So many years later, I still remember The Sixth Sense (1999). There must be a reason. Oddly enough, the film itself never appealed to me, despite its many Academy Award nominations and the acclaim showered on the filmmaker. One might expect M. Night Shyamalan’s movie plot to speak to me, since the protagonist is a psychologist and a major character is psychotic.

Although psychologists are not the same as psychiatrists, both types of professionals treat mental illness, and the words themselves are close enough to cause confusion. Yet the distinction between psychiatrists—who are physicians first—and non-medically trained psychologists is important to the “plot” of the “story” that I am about to tell.

The Sixth Sense was among the many turn-of-the-millennium movies that bypassed linear time and confused the past with the present. It stars Bruce Willis, who is better known as an action-adventure star but who currently faces aphasia. Willis plays Dr Malcolm Crowe, an eminent child psychologist who is haunted by the plight of young patient he could not cure.

The little boy in question claims to communicate with the dead. Indeed, the boy turned out to be correct (by fiction’s standards), as he was the only person who could hear Dr Crowe speak. By the time the film ends, we learn that Dr Crowe died when the film starts, having already been shot by another patient.

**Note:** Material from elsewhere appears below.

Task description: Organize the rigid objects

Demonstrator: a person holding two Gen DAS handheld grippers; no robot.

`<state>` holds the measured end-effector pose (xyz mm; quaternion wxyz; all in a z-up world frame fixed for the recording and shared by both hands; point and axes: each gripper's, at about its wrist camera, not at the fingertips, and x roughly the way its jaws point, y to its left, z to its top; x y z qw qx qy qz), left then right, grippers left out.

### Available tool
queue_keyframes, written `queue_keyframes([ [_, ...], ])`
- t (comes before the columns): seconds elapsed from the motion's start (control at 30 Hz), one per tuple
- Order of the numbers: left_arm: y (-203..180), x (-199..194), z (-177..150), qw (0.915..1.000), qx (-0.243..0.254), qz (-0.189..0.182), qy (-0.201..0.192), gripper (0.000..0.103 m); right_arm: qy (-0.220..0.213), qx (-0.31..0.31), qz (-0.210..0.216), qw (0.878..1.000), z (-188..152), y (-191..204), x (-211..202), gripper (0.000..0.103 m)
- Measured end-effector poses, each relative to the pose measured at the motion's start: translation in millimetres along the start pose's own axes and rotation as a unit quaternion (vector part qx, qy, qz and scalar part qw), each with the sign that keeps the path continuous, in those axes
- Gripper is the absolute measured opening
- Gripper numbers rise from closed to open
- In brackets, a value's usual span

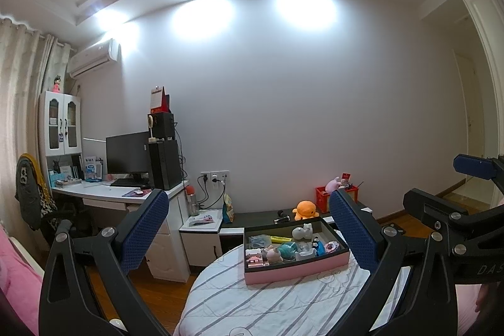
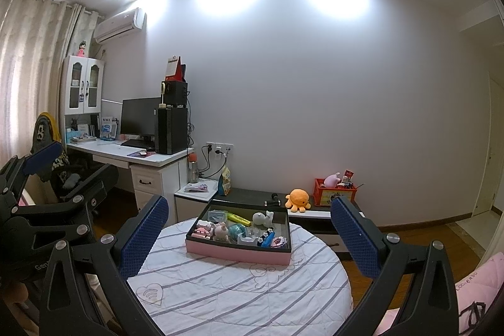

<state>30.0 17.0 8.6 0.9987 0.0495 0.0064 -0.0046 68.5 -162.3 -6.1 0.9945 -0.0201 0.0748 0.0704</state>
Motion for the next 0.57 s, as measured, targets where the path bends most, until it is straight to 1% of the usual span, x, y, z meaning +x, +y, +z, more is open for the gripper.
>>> queue_keyframes([
  [0.57, -0.4, -0.5, -0.6, 1.0, 0.001, -0.001, 0.0, 0.103, 0.002, -0.001, -0.001, 1.0, -0.5, -0.1, -1.2, 0.103],
])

My attitude toward The Sixth Sense shifted when I realized that I had been treating a patient whose death date was set before our appointments began. To be sure, I never intended to treat a dead patient—although, in hindsight, clues were hiding in plain sight, much as they were in Shyamalan’s film. Bombarded by flashbacks about the movie, I replayed the plot in my mind. It finally made sense. I could understand its eerie appeal, even if was not me who was dead, in contrast to Dr Crowe. Let me explain.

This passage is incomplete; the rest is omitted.